Marlene Epp

The Conrad Grebel Review 19, no. 3 (Fall 2001)


The image of a “cup of cold water” is often used as a metaphor for acts of service or relief. The two cups of water held by Saleha Begum in the cover photo also suggest a dual act: she might be either giving or receiving that cup of cold water with both hands. Or, she might be offering one cup and receiving the other. That acts of service should carry some ambiguity about who receives and who gives, or that service in its ideal form is an engagement of equals, is suggested by several articles in this theme issue on “Theologies of Service.”

The first three articles were given as oral presentations at a May 2001 Women Doing Theology conference on the theme, Embracing Hope: Envisioning an Inclusive Theology of Service. The three authors, writing from different vantage points, offer varying perspectives on women and service. Mary T. Malone, who has explored the history of women in the early Christian church, argues that women’s service was considered as ‘natural’ as the rising and setting of the sun. Yet throughout history, there were women who did not accept definitions of female inferiority and who took service outside the hidden and private realm to engage in ‘charismatic moments of eschatological maximalism’.

Lydia Neufeld Harder, a Mennonite feminist theologian and biblical scholar, suggests that new images of service – a subversive song of hope – are required that move away from models of service as self-denying, as “giving away of one’s self.” Such models are troubling especially for women for whom service has come to mean “subservience and submission or else duty and guilt.” Harder examines those biblical texts that have been used to justify relationships of dominance and exclusion in acts of service and offers a rereading of scripture that introduces equality and mutual love into those relationships. Alix Lozano, a theologian who directs the Mennonite seminary in Colombia, writes from a societal context where multi-dimensional violence, poverty, and marginalization offer particular challenges to those struggling to live out service inclusively. She observes that the biblical ‘Jubilee’ is providing Christians in Colombia with a movement of “hope, struggle and popular utopia” against the current anti-jubilary (dis)order.

Two papers that were not part of the above conference fit well into this issue as they address other aspects of the overall theme. Mennonites spend a great deal of time doing service, but put considerably less effort into theorizing about it. Gerald W. Schlabach, a practitioner and theologian, found himself in “the belly of a paradox” as he reflected on his own service-work for Mennonite Central Committee alongside his compulsion to write about service theologically. Judy Zimmerman Herr and Robert Herr also balance praxis with theory in their examination of the relief and service mandate of Mennonite Central Committee (MCC). Using a postmodern framework, they suggest that the work of MCC must find particular narratives or stories within specific contexts, yet motivated by a more explicit ‘Mennonite social teaching’. The authors then summarize the implications for MCC’s current program. We hope to carry an overall response to these various ‘theologies’ of service in the next issue of the Conrad Grebel Review (CGR).

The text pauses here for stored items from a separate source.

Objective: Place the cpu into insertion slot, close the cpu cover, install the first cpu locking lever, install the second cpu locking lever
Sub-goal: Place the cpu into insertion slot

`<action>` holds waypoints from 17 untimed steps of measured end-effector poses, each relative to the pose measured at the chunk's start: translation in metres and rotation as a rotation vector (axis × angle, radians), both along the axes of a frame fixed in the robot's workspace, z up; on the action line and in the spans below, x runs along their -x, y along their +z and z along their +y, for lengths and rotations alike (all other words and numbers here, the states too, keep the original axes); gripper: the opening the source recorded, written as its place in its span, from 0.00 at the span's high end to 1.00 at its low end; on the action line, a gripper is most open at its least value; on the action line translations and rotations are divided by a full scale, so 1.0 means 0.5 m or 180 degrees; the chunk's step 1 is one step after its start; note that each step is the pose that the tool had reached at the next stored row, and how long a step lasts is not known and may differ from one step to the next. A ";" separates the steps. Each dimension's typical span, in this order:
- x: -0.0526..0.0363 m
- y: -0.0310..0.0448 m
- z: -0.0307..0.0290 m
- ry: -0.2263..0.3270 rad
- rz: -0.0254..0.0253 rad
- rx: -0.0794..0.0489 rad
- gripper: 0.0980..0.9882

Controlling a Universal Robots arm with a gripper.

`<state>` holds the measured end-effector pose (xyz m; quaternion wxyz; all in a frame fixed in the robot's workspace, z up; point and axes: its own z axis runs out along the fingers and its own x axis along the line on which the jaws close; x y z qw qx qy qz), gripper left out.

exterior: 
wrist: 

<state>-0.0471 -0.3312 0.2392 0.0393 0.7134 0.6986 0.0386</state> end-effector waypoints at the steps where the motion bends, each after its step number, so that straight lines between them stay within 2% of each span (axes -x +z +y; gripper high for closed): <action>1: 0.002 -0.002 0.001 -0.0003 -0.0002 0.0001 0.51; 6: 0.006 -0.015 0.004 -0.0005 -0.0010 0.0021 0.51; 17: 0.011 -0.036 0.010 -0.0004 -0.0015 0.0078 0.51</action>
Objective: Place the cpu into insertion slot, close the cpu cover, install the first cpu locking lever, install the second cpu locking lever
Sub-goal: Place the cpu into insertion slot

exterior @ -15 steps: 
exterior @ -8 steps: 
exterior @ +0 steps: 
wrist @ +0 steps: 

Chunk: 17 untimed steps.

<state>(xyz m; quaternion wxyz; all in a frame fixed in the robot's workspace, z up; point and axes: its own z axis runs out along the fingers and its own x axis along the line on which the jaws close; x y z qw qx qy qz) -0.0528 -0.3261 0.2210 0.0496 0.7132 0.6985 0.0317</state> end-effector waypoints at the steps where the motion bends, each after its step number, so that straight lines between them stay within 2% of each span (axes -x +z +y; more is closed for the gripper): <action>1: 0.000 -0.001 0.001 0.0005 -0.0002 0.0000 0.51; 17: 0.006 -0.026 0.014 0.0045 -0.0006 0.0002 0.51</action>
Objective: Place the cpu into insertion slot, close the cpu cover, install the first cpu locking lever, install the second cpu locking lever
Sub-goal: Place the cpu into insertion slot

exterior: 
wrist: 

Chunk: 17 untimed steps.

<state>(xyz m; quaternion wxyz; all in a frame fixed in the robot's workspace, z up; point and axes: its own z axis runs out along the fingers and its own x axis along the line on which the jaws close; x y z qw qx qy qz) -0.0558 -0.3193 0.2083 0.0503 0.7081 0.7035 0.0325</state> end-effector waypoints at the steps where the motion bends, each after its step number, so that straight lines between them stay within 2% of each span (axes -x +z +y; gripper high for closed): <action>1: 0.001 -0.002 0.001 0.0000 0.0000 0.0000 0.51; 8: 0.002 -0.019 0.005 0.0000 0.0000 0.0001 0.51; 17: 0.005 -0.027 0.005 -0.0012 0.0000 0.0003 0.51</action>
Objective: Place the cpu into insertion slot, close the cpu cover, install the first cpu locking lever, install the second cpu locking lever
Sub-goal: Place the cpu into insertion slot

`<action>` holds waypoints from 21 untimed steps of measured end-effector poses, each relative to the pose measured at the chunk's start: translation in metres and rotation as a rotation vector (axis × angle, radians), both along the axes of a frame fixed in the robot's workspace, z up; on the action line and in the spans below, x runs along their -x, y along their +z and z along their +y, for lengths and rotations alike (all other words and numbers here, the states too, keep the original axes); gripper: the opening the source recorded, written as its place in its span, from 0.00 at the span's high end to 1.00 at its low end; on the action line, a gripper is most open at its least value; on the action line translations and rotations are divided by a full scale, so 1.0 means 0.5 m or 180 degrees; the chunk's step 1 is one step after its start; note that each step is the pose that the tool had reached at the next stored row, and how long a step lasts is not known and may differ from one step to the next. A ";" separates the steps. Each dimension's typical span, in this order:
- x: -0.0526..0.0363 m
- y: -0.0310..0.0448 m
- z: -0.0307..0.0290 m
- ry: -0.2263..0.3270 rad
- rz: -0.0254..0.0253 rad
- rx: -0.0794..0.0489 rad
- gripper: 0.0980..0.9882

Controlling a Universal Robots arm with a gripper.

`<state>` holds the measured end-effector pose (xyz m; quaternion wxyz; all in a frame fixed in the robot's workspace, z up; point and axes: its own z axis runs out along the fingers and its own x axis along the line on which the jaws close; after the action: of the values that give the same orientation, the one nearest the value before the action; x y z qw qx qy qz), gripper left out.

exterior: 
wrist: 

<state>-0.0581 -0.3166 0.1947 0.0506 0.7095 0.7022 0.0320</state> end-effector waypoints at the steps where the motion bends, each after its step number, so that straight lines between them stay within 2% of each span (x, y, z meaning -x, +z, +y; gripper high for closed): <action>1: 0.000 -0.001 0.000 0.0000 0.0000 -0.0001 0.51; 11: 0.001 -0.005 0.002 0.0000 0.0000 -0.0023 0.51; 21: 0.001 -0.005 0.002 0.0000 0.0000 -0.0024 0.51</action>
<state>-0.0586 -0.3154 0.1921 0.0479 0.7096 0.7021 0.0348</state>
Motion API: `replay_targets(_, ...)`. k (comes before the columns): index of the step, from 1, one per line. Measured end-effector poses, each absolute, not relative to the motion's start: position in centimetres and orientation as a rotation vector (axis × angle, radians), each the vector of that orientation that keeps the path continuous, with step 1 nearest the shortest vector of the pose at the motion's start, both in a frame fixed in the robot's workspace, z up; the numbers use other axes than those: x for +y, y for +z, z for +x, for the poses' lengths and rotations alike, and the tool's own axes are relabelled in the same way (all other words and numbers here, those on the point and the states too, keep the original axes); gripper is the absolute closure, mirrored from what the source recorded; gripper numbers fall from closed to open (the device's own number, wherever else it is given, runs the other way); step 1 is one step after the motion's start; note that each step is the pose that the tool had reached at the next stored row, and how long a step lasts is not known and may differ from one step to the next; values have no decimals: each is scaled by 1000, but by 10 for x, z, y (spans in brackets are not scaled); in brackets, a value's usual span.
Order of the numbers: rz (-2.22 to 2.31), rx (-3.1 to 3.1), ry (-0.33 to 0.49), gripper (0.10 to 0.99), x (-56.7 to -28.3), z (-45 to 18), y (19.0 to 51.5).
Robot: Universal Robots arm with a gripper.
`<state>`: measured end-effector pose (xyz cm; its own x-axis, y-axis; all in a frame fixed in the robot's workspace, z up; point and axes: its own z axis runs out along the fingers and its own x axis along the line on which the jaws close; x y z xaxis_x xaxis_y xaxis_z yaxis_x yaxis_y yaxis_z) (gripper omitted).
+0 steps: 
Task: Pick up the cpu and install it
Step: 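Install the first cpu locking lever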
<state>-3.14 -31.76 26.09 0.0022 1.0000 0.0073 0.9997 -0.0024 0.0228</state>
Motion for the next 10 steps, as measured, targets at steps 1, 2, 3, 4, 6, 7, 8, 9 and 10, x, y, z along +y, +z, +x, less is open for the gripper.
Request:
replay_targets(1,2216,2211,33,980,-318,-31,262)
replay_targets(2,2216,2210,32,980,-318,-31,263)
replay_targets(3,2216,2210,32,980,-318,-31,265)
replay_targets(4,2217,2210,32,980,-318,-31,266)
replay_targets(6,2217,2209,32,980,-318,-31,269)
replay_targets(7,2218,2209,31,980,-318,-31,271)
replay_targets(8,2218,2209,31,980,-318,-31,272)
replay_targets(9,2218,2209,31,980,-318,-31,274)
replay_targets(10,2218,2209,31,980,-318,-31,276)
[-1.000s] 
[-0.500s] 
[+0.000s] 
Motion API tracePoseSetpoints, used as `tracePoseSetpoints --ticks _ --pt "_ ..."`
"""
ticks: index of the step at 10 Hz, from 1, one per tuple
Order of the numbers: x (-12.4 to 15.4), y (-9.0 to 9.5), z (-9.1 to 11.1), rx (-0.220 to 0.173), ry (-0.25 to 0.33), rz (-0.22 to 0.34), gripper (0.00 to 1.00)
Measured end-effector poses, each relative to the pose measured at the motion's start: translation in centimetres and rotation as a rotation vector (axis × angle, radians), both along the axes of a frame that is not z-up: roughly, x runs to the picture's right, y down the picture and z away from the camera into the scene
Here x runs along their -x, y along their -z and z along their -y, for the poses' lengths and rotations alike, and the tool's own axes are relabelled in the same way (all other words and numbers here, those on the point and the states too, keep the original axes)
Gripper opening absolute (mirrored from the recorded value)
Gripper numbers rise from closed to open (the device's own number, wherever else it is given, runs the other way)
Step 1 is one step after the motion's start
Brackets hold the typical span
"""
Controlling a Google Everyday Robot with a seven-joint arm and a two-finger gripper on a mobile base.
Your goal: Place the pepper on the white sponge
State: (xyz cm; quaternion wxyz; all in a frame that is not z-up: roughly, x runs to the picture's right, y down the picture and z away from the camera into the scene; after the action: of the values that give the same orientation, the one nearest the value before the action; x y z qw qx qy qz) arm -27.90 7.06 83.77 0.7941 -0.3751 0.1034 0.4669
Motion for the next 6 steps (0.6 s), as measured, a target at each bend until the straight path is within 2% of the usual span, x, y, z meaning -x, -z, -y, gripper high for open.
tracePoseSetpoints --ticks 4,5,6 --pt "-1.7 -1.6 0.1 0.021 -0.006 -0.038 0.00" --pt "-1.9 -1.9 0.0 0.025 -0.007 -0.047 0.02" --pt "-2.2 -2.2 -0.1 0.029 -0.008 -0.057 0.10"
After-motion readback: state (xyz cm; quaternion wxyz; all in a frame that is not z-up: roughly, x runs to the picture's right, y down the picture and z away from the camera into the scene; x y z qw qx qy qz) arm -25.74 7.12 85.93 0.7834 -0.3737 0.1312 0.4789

Mennonites have overwhelmingly thought of service in terms of acts towards and with other people. Attitudes and acts in regard to the natural world and the environment have figured much less prominently in models of service, if at all. While not intentionally included as a ‘theology of service’, Di Brandt’s poem sequence, “Dreamsongs for Eden” are a fitting link that may prompt readers to stretch their imaginations on this issue’s theme.

In the Responses section, we atypically include a response to a book review that appeared in the previous CGR. Recent books by two of the main contributors to this issue – Malone and Harder – are reviewed in the book review section, along with an eclectic assortment of others. As well, with this issue, I welcome Carol Lichti to the The Conrad Grebel Review team as circulation and office manager.